WHAT TO WORK ON — In full and without edits, write out the data that follows.

GIVEN MATERIAL —
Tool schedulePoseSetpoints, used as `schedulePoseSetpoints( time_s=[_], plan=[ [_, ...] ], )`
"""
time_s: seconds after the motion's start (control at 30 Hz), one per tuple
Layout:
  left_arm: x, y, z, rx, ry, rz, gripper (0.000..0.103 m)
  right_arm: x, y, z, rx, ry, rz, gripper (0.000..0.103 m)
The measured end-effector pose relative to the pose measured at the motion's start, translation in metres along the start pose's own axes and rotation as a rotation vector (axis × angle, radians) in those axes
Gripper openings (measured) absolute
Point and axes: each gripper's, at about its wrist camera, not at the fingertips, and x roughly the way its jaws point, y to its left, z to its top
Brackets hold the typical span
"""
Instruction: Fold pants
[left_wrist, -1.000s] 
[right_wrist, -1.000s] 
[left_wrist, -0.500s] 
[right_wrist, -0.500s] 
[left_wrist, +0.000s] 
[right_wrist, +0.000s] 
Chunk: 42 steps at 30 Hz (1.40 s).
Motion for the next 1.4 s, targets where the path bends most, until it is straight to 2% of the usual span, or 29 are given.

TASK SOLUTION —
Tool schedulePoseSetpoints, used as `schedulePoseSetpoints( time_s=[_], plan=[ [_, ...] ], )`
"""
time_s: seconds after the motion's start (control at 30 Hz), one per tuple
Layout:
  left_arm: x, y, z, rx, ry, rz, gripper (0.000..0.103 m)
  right_arm: x, y, z, rx, ry, rz, gripper (0.000..0.103 m)
The measured end-effector pose relative to the pose measured at the motion's start, translation in metres along the start pose's own axes and rotation as a rotation vector (axis × angle, radians) in those axes
Gripper openings (measured) absolute
Point and axes: each gripper's, at about its wrist camera, not at the fingertips, and x roughly the way its jaws point, y to its left, z to its top
Brackets hold the typical span
"""
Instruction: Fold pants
[left_wrist, -1.000s] 
[right_wrist, -1.000s] 
[left_wrist, -0.500s] 
[right_wrist, -0.500s] 
[left_wrist, +0.000s] 
[right_wrist, +0.000s] 
Chunk: 42 steps at 30 Hz (1.40 s).
Motion for the next 1.4 s, targets where the path bends most, until it is straight to 2% of the usual span, or 29 are given.

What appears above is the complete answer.